The “latest comments” plugin and the “comment preview” plugin both seem to have recently decided to act up, for reasons that may or may not have anything to do with anything else. They are temporarily disabled, but hopefully will see a comeback at some point.

Since things are largely in working order, however, this is as good a time as any for me to take my quasi-annual Summer Blogging Vacation. Not a real vacation, of course; precisely the opposite. There are a handful of good ideas languishing on my laptop, which need coaxing and encouragement in order to grow into refereed papers in respectable physics journals, and I’m going to concentrate on that for a while. I have all sorts of things I want to blog about, but for the most part it would take time to do a good job, and it’s time I don’t have right now. So I’m going to disappear for a few weeks, leaving you in the capable hands of the rest of the crew.

But I should go without offering congratulations to members of the Supernova Cosmology Project and the High-Redshift Supernova Team, who have just been awarded the Gruber Prize in Cosmology for discovering the acceleration of the universe. This wasn’t their first prize, and it won’t be their last. Our universe is big, it’s getting bigger, and it’s getting bigger faster — Edwin Hubble discovered the first two of these facts, and these two teams discovered the third. Not too shabby. For some inside scoop you should refer to the blogging member of the SCP, Rob Knop, who is also celebrating a new job. A distinguished astronomer forwarded to me the following sites, ready and available for follow-up reading:,25197,22092372-12332,00.html

And of course I can’t resist:

“Cosmology is the most scientifically rigorous, aesthetically elegant, and the most poetic of the sciences.”
Peter Gruber, Chairman of the Board
The Peter and Patricia Gruber Foundation

Hey, I’m just quoting here.

For Science!
For Science!

CATEGORIZED UNDER: Cosmic Variance, Science
  • Quasar9

    lol Sean, great cartoon sketch
    and folks, that’s how most of us came to be here

  • JerseyBoy

    :) Talk about selling out to make a buck(err…break even…)! Have you seen some of the adds that appear here?

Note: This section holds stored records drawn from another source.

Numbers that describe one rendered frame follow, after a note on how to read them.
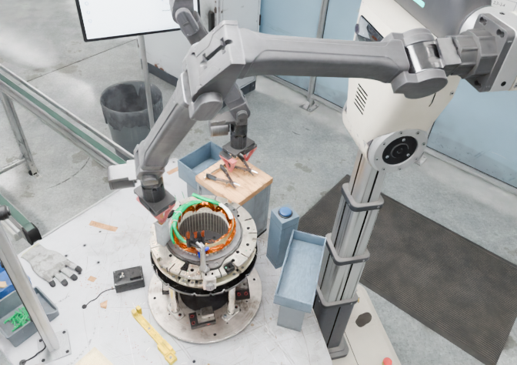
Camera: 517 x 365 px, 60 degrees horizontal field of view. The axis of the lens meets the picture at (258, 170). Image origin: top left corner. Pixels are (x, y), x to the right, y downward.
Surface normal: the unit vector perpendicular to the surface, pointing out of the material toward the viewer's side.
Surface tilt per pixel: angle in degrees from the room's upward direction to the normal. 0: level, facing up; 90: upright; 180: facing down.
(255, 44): 31
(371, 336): 0
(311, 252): 0
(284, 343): 0
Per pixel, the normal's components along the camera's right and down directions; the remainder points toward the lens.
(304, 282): 0.06, -0.74
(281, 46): 0.34, -0.35
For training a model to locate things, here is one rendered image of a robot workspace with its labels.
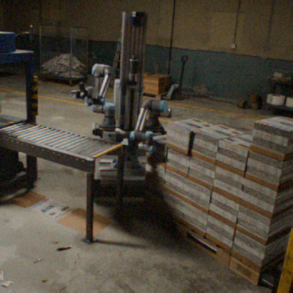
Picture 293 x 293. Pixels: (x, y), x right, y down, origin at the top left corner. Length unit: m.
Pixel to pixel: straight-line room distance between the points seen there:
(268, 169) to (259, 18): 7.37
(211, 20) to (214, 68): 1.25
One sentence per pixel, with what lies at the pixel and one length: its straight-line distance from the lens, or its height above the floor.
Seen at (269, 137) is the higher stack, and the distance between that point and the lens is 2.77.
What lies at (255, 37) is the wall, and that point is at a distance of 9.91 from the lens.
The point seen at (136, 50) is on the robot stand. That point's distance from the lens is 4.14.
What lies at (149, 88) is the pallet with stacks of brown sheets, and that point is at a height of 0.25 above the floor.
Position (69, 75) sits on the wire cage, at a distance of 11.03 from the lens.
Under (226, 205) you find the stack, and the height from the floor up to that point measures 0.54.
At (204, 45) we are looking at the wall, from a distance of 10.27.
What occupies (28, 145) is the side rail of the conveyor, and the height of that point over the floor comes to 0.78.
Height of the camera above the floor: 1.93
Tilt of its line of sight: 18 degrees down
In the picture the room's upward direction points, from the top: 4 degrees clockwise

    1)The Church of Humanity!!

    2)Ace Physics Quickly: Cheat sheets and videos from Asia

    5$ says we’ll see one for a zero-point energy machine

  • Sean

    We are not proud. But they’re actually kind of amusing. Right now I’m seeing an ad for a proof of God’s existence.

  • Neil B.

    Maybe this is a good place to mention a killer cartoon by Tom Tommorrow, “The Quantum Cheneyverse”:


    The physics analogies are actually rather well informed.

    PS – Cheney will “temporarily” assume the duties of President this weekend when Bush gets a colonoscopy – heh. Look for comments at

  • Thomas D

    ‘Most scientifically rigorous’ ?? I don’t know whether to laugh or cry. The 1998 announcement of acceleration was about the most unrigorous claim you could imagine. Even today there are systematic discrepancies in supernova data which are not much understood.
    On the other hand, it’s free money from someone who’s smitten with cosmology, to the extent of not really caring too much about scientific rigour. Probably better to laugh.

    Interestingly, Simon White is on the ‘selection advisory board’…

  • serafino

    Quotes, quotes.
    Is it true that Lev Landau said: ‘Cosmologists are often wrong, but never in doubt.’?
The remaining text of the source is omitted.